» About this exercise: Working through the lines below, return each one that holds "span".

*** Dataset section Section Begins ***

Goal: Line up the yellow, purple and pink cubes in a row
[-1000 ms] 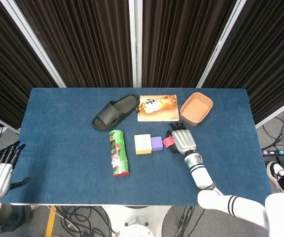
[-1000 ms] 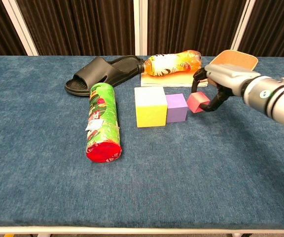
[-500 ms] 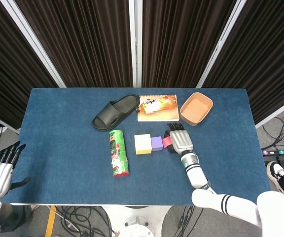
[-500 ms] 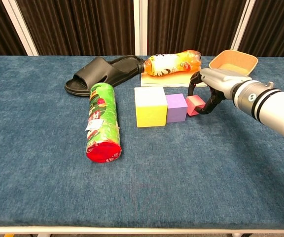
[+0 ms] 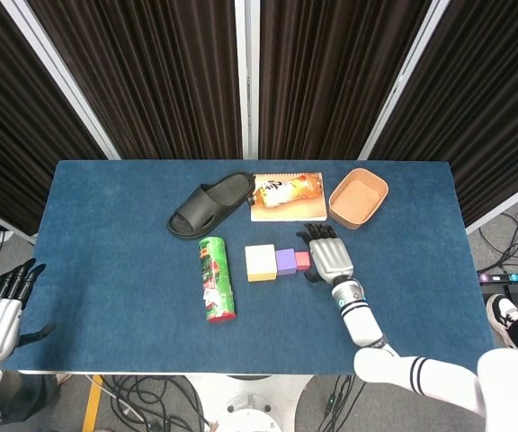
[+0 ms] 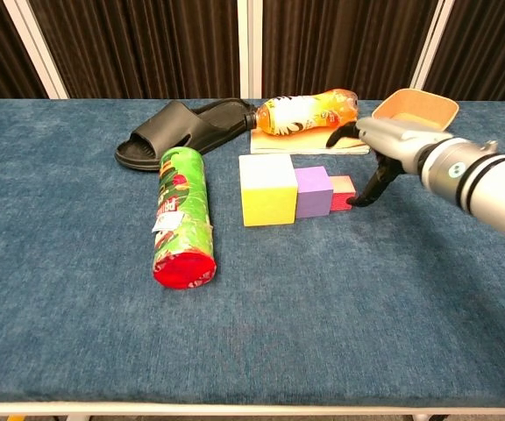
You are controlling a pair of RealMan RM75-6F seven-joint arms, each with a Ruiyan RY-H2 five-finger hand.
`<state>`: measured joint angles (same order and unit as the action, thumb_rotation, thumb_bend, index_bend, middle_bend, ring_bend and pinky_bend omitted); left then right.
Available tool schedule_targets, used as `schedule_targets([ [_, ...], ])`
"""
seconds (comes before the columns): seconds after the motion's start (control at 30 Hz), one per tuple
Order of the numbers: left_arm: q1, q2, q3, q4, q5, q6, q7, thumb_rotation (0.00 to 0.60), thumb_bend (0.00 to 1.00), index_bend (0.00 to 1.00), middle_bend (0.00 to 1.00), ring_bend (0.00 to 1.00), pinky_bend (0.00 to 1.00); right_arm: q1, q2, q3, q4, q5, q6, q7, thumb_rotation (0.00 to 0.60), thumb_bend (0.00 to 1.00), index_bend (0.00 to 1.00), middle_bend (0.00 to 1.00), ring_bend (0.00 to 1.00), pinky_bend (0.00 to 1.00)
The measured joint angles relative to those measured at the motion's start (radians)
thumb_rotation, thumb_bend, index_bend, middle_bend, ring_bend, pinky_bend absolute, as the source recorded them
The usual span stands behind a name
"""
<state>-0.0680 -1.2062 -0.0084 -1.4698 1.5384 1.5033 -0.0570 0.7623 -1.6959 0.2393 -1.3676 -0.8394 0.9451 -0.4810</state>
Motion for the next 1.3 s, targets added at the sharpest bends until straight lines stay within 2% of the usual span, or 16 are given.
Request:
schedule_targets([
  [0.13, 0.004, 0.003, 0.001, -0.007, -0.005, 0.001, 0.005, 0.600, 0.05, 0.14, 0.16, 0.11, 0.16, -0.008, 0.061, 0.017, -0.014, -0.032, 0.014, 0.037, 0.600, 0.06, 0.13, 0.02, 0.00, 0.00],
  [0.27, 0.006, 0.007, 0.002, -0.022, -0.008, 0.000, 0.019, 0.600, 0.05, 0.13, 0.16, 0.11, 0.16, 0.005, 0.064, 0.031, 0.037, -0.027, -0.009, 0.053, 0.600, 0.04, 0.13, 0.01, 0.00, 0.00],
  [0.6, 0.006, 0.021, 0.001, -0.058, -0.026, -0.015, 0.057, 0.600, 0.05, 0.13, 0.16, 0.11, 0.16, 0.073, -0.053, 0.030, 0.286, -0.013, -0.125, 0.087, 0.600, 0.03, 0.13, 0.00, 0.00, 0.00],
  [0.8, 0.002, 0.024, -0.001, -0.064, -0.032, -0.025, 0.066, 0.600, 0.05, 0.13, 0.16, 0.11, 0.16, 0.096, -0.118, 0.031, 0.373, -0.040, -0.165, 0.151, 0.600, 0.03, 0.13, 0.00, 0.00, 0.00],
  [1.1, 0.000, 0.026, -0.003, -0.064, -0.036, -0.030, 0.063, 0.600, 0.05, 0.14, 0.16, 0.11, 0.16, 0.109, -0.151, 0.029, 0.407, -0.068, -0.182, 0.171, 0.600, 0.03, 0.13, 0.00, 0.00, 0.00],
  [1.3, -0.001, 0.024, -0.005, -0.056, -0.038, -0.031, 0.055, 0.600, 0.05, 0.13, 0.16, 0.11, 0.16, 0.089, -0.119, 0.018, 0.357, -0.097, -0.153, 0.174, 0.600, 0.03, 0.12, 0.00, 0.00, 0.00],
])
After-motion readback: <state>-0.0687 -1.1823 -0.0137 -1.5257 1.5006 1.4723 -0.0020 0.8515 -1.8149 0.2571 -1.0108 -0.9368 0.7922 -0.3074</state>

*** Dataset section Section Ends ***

» Written reply:
The usual span stands behind a name
Motion for the next 1.3 s, targets added at the sharpest bends until straight lines stay within 2% of the usual span, or 16 are given.

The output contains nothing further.